I live in North Carolina and am ready to do a roof replacement. My roof is steeply pitched, hipped, and has an 8' ridge at the top. The house has about a ~1200 sqft footprint. The second story is contained within the hipped roof (with dormers) for a total of about 1600 sq ft living space. The house is 15 years old.
The house has perforated soffits around the perimeter of the house for adequate in-flow of air (I think). Current attic ventilation is a ridge vent and has a power ventilator that is almost at the peak of the roof. (Although the power ventilator died a month ago.)
From reading this forum (and other sources) I discovered that having the ridge vent and the power ventilator are not good together.
From the calculations that I've done so far, it appears that I need at least 2 sq feet of net free area for exhaust and for intake.

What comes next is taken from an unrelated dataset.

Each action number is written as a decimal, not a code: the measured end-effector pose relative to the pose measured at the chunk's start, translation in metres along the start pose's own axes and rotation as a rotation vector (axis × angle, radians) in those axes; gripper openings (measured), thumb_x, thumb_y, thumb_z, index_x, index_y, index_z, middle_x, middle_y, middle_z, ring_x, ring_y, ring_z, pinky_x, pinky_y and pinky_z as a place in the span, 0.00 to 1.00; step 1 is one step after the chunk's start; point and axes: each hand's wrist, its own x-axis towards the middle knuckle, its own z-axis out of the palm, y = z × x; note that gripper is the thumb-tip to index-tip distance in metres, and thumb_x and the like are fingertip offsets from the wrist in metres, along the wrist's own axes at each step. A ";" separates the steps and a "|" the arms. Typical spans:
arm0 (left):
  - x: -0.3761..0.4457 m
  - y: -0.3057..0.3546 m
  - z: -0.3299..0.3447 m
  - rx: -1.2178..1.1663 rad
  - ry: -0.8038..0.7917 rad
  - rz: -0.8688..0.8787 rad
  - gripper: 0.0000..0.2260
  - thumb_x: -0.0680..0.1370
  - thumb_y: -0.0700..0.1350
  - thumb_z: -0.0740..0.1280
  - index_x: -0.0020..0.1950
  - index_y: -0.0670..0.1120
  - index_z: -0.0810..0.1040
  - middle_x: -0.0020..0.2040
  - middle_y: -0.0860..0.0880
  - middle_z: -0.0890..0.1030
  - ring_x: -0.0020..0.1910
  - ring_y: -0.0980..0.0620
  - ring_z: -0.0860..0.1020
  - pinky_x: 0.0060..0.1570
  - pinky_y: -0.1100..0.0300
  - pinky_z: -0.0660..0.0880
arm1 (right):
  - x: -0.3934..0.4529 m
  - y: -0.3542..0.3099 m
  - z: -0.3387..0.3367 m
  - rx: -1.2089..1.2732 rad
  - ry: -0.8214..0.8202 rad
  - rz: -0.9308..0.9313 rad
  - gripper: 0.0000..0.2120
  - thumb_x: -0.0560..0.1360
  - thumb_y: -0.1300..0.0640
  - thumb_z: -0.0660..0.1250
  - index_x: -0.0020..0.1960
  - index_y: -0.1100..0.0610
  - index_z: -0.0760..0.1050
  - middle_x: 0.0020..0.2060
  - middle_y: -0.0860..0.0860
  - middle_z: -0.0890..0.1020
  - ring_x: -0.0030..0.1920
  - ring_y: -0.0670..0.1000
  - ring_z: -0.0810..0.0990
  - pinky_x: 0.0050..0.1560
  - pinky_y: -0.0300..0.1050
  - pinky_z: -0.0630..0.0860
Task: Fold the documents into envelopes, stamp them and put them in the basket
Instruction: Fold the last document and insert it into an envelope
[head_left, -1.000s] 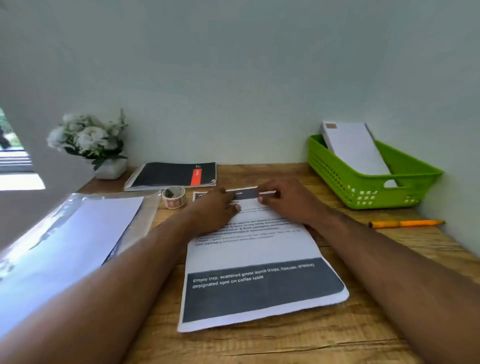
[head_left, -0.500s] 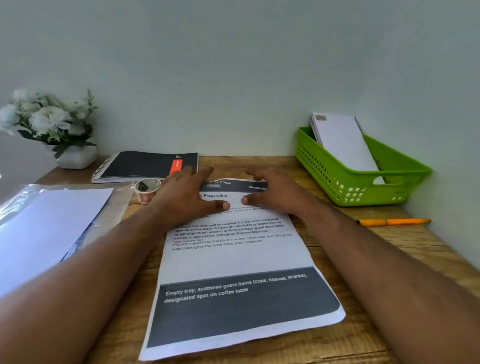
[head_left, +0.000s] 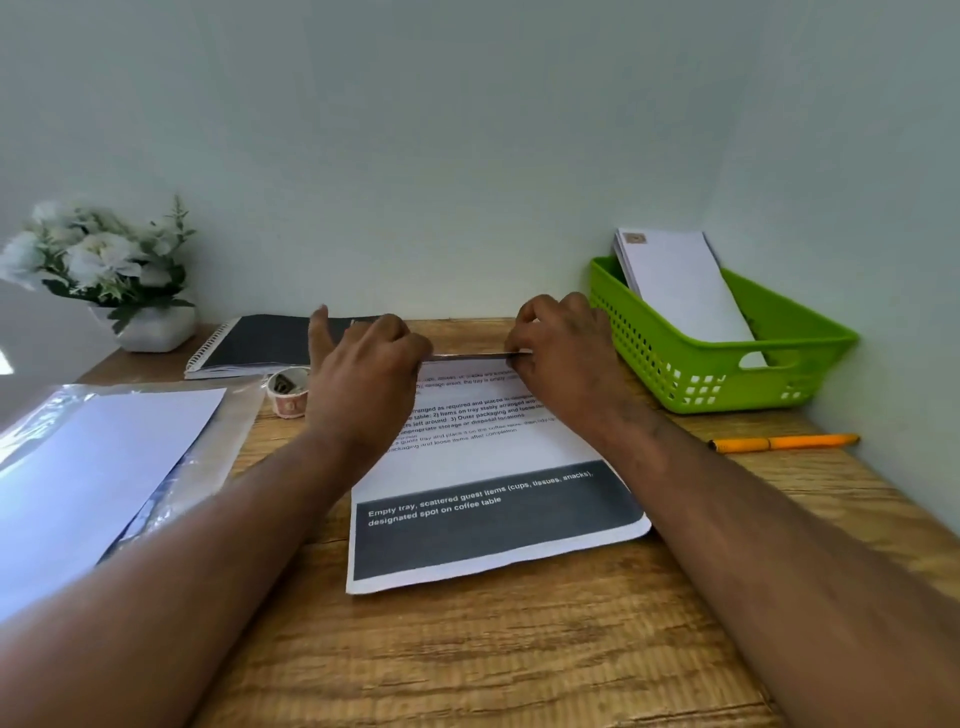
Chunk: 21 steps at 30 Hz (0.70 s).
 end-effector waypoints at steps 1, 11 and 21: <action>0.000 0.002 -0.001 0.031 -0.125 -0.034 0.10 0.76 0.41 0.67 0.54 0.53 0.82 0.52 0.51 0.80 0.54 0.47 0.78 0.68 0.28 0.49 | -0.001 -0.002 -0.003 -0.044 -0.083 -0.008 0.05 0.69 0.58 0.72 0.43 0.50 0.83 0.49 0.49 0.81 0.50 0.56 0.75 0.48 0.50 0.68; -0.004 0.012 -0.001 -0.152 -0.439 -0.175 0.15 0.80 0.45 0.53 0.56 0.47 0.80 0.56 0.48 0.82 0.56 0.47 0.78 0.73 0.47 0.53 | -0.007 -0.002 -0.008 0.320 -0.738 0.157 0.16 0.71 0.40 0.68 0.51 0.50 0.78 0.49 0.47 0.79 0.50 0.49 0.75 0.44 0.43 0.69; -0.009 0.021 0.020 -0.163 -0.692 -0.141 0.23 0.83 0.51 0.47 0.79 0.48 0.53 0.79 0.51 0.55 0.77 0.44 0.54 0.74 0.42 0.52 | -0.015 -0.050 -0.003 0.021 -0.725 0.001 0.24 0.77 0.56 0.55 0.73 0.49 0.62 0.66 0.54 0.66 0.65 0.59 0.64 0.63 0.61 0.62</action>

I think that I'm covered on the intake, but am concerned on the exhaust. By using only a ridge vent, it appears that I will only get about half of what I need for exhaust.
Is it OK to combine the ridge vent and some other form of static ventilation that is very near the peak to attain the 2 sq ft of NFA?
Or, should I be pursuing other options?
I'm nervous about reinstalling a power ventilator due to the motor burn-up and fire hazard.
Should I be looking at something like an auravent or a syphon ventilator?
My situation is very similar to that depicted. I've seen some newer ridge vent products advertised for going down the hip, but, am not sure about only going part ways down, or only going down a couple of sides.
Putting passives out near the edge of the ridge is an interesting idea that may minimize the short-circuiting. (If short-circuiting actually occurs.)